One of the books the three women studied while taking the online program through the University of Vermont, Noreen Kepple said, and one she recommends to people interested in learning more about the work of a doula is “Cultivating the Doula Heart: Essentials of Compassionate Care.”
The book was written by Francesca Arnoldy, the program director and course developer at UVM’s doula certificate program.
Arnoldy, who is also a bereavement researcher with the Vermont Conversation Lab, a hospice volunteer and author of “Map of Memory Lane,” said the program has grown exponentially since its inception in 2017.
As more and more people want an “intentional” dying experience, Arnoldy said during a telephone conversation from her home in Vermont one day last week, and choose to “personalize their end of life,” it makes sense that more and more people are enrolling in the eight-week online class, which prepares participants to “meet the growing demand for end-of-life support as people live longer.”
“I just trained nine more people to be instructors,” Arnoldy said of the program, which includes topics like “Dimensions of Grief and Loss,” “Non-Judgmental Support, Acceptance, and Unconditional Positive Regard,” and “Entering Sacred Space.” “And we are already full for this year.”
It’s an intensive course, Arnoldy said, with lots of reading, writing, modules, discussion boards and plenty of support.
“We do lots of sharing,” Arnoldy continued, noting that coursework requires roughly eight to 10 hours of studying a week. “It’s deeply personal … and there’s lots of feedback … lots of support.”
The course is appropriate for all those interested in exploring end-of-life possibilities, she added.
“Everyone has a seat at our table,” Arnoldy said, “although people with fresh grief might want to take time to heal before enrolling.”
“As a doula, I trust in my clients’ inherent wisdom and strength,” Lavina Kepple told the group gathered at the library last month as she read aloud from Arnoldy’s book. “A doula knows that each person is entitled to the completeness that is his or her journey.”
“It’s important to get people aware that doulas are out there,” said Noreen Kepple, who suggested that, in addition to the program at the University of Vermont, people interested in doula work look into an organization called The National End-of-Life Doula Alliance, a nonprofit that “welcomes and supports all end-of-life doulas, trainers, and interested parties, regardless of background or level of experience.”
The three women are already planning their next talk, a training session for the staff at Seniors Helping Seniors in Mystic.

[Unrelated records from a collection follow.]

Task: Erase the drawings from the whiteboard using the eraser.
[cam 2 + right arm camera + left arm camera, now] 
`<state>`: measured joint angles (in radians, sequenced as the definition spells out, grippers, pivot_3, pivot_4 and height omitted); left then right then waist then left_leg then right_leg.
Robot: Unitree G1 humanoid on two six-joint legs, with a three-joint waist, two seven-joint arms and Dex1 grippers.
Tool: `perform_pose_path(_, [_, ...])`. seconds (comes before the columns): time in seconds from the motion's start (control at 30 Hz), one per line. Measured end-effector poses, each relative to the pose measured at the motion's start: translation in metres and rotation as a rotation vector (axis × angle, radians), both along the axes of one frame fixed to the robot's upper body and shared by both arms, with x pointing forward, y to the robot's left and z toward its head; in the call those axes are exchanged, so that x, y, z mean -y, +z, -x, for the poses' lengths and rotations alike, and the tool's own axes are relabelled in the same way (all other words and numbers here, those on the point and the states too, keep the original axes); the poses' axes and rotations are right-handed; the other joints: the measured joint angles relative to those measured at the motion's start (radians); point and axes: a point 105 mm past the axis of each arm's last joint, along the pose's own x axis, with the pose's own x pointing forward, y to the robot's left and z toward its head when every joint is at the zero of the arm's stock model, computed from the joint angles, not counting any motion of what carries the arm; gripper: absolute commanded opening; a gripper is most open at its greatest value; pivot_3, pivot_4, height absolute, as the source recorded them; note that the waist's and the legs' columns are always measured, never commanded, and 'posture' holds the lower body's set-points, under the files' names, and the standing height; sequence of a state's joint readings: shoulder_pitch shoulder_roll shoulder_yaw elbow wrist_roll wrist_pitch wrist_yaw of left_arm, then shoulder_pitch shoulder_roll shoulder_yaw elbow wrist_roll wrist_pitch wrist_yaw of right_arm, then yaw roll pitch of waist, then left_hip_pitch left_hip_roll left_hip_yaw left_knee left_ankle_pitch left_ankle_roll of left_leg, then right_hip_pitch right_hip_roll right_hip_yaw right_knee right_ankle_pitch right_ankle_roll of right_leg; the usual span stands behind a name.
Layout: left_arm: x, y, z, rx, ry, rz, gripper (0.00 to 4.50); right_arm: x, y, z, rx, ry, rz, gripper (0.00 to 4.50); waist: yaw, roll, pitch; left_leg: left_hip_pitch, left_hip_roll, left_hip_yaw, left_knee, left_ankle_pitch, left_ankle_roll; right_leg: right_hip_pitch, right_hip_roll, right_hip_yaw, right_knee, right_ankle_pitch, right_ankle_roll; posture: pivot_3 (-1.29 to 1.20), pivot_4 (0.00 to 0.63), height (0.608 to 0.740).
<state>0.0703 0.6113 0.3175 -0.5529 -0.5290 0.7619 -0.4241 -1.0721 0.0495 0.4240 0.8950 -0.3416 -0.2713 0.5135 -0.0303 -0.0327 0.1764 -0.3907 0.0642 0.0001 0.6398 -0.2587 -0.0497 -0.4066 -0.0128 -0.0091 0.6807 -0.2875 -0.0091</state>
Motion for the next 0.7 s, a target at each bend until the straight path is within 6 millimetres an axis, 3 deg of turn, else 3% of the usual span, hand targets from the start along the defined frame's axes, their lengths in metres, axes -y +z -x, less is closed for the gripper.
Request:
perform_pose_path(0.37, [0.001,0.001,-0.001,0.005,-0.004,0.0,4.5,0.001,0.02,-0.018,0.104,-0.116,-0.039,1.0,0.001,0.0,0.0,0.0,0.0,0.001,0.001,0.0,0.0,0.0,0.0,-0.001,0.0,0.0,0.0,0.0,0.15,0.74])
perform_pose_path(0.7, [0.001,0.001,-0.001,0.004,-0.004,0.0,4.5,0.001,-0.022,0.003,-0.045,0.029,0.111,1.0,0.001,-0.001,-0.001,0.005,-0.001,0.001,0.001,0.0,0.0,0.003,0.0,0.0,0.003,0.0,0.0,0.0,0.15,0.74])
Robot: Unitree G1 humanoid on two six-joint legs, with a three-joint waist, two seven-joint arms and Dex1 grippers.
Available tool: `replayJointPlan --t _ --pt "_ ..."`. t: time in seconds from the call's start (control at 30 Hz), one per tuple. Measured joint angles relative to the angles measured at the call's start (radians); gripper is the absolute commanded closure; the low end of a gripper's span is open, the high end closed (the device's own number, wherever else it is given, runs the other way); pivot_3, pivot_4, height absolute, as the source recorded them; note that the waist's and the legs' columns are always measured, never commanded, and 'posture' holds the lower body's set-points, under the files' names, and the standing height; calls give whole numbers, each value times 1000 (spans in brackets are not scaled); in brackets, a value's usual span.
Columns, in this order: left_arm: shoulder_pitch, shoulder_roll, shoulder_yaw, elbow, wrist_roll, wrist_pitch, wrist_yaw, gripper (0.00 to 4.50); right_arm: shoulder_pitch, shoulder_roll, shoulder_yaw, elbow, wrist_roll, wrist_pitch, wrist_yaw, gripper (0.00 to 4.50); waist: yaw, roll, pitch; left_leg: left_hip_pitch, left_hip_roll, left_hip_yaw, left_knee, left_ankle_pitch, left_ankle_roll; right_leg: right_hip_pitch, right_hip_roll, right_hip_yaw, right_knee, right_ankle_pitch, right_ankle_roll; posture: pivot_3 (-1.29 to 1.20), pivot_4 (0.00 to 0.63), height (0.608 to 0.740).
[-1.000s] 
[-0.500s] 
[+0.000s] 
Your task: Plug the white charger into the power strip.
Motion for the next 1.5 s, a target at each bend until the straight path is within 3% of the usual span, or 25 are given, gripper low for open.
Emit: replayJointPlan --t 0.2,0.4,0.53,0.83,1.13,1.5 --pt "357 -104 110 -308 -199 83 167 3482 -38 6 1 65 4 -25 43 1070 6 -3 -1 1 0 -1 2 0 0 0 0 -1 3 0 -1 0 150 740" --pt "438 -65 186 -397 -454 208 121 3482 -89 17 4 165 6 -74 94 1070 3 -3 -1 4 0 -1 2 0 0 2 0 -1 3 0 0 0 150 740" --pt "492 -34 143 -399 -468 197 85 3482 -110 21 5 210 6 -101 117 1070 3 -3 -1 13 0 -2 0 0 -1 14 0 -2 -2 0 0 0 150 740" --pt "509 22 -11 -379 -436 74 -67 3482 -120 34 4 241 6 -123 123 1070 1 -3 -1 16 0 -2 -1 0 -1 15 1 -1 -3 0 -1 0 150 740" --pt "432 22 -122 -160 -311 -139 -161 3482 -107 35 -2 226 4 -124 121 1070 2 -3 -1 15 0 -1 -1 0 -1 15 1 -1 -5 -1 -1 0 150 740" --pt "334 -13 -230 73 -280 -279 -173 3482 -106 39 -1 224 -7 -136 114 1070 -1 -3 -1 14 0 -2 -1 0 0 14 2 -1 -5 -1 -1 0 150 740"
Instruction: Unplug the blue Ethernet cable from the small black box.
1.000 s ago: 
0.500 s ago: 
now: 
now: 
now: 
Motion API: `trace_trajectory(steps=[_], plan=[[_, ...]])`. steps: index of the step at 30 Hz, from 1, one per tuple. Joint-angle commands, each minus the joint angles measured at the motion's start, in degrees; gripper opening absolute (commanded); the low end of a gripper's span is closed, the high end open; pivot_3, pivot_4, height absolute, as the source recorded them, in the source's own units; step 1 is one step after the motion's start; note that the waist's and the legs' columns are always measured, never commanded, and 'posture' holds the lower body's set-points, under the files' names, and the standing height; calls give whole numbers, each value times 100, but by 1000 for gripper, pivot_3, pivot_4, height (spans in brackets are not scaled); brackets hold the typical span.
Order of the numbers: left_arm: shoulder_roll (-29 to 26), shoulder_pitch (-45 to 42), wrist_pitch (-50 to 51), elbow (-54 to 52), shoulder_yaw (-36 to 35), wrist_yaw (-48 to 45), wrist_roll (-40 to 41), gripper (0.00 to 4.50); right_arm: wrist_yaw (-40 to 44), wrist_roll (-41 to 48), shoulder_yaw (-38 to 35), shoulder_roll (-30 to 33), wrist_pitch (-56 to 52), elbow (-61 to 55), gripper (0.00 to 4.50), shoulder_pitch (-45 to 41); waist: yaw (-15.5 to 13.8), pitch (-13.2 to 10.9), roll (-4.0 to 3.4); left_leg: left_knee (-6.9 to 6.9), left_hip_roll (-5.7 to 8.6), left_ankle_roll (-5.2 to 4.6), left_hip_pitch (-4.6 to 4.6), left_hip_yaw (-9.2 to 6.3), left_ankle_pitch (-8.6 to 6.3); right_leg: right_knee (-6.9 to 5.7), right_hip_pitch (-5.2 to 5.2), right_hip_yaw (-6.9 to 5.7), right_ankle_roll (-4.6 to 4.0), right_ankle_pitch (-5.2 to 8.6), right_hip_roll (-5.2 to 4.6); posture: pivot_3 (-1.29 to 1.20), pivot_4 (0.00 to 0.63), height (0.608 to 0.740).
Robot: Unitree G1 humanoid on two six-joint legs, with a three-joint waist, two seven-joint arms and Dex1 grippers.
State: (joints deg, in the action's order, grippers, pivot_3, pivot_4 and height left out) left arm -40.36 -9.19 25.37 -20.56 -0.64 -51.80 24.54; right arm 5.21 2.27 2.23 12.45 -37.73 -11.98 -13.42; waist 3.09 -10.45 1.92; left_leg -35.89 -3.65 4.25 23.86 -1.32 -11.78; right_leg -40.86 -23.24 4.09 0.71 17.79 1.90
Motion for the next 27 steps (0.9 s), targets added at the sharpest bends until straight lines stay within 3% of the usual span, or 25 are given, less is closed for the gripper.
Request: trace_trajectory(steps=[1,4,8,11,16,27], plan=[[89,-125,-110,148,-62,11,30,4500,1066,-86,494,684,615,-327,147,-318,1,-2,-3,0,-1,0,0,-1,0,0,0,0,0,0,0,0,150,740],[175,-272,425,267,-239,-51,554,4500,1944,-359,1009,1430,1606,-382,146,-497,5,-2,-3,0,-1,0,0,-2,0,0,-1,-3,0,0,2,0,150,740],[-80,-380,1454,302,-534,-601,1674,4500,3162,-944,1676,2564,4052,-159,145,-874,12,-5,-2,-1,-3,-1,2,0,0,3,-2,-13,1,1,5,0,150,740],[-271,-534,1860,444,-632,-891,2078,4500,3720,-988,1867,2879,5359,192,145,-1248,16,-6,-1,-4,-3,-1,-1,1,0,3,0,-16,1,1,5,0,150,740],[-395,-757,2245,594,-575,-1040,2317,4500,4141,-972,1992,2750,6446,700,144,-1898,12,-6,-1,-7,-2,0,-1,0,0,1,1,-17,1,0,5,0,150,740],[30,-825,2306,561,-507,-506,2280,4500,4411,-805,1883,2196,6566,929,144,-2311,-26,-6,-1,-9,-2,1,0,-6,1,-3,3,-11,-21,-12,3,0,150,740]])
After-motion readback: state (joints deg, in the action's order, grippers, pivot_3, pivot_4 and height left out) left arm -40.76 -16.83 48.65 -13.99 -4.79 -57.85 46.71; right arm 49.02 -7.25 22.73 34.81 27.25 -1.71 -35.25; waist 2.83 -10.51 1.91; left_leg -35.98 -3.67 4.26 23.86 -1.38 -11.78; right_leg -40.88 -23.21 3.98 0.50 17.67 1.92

Upland, who organized the sound and livestreaming technology for the Stonington Free Library presentation, has also made it available on the library’s YouTube channel via the library website.
The doula presentation at the library was well-received, Upland said in an email. “The audience was very engaged and attendees expressed interest in either employing an end-of-life doula for a family member, or becoming trained as doulas themselves.
“Many of the questions revolved around locating and engaging local end-of-life doulas for palliative care work,” she said.